What you return must be an exact copy of the lines in the listing below between the line holding "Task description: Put" and the line holding "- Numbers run", inclusive, and nothing more.

▬▬▬▬▬▬▬▬▬▬

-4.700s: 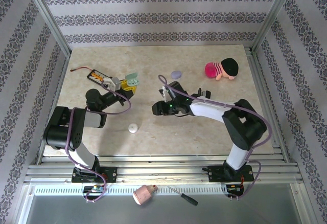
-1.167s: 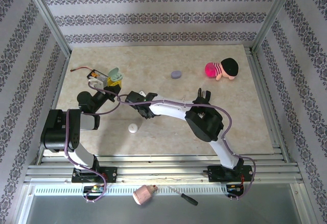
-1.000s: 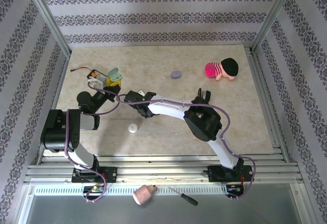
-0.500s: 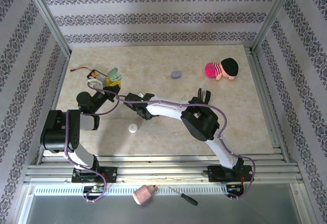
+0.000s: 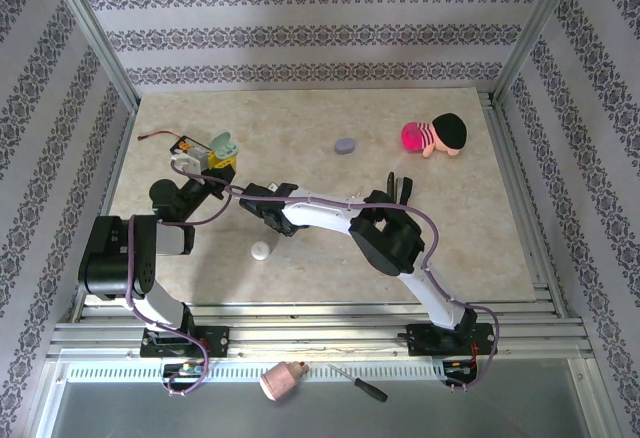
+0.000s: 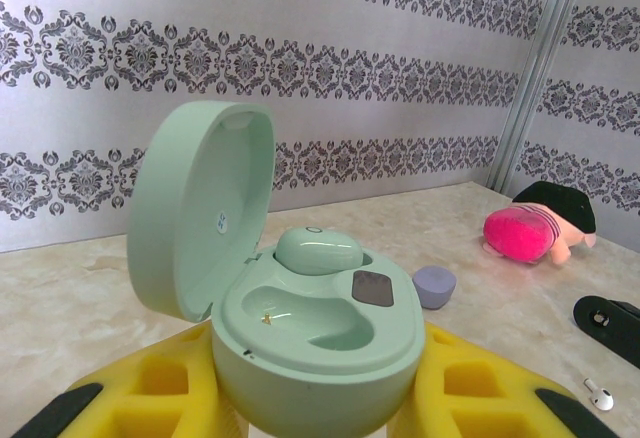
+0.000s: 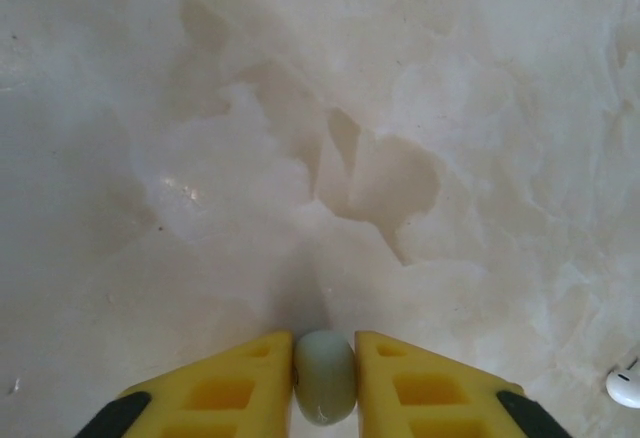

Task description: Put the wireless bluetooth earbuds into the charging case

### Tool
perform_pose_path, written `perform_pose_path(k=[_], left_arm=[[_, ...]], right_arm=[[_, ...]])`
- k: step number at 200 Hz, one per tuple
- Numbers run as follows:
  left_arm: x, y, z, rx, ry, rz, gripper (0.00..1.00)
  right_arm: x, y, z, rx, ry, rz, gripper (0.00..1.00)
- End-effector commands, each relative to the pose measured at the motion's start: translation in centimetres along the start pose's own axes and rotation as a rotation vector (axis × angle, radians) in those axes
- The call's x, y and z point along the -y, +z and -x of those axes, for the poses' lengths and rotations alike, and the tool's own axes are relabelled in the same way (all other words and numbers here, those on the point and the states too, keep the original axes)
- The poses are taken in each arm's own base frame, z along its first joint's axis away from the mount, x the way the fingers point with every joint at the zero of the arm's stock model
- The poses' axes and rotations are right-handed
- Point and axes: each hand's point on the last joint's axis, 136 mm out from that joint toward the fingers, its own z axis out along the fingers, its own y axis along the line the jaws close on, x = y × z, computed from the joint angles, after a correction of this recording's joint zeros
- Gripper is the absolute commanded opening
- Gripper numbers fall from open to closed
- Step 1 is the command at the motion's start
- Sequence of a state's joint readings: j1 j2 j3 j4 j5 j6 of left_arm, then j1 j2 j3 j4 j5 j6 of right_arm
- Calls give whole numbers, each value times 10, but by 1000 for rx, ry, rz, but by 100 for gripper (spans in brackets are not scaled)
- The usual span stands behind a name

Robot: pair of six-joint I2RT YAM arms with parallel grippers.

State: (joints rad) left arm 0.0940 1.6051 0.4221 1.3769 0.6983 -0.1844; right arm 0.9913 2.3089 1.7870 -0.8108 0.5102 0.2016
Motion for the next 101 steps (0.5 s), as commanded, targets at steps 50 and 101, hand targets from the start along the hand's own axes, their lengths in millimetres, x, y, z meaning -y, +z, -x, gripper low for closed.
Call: perform_pose_path(k=[50, 101], left_arm=[[17, -4, 20, 56, 53, -67, 31], [44, 9, 25, 69, 80, -154, 31]], right_arm=[[14, -42, 6, 97, 110, 133, 18], [51, -95, 7, 227, 332, 356, 19]])
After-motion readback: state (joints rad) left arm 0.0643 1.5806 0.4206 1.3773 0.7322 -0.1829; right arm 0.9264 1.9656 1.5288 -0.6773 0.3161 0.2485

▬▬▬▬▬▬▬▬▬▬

**TASK OUTPUT**
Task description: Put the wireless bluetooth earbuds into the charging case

### Tool
perform_pose_path, written `perform_pose_path(k=[_], left_arm=[[_, ...]], right_arm=[[_, ...]])`
- k: step number at 200 Hz, one per tuple
- Numbers run as follows:

Here the exercise is finished.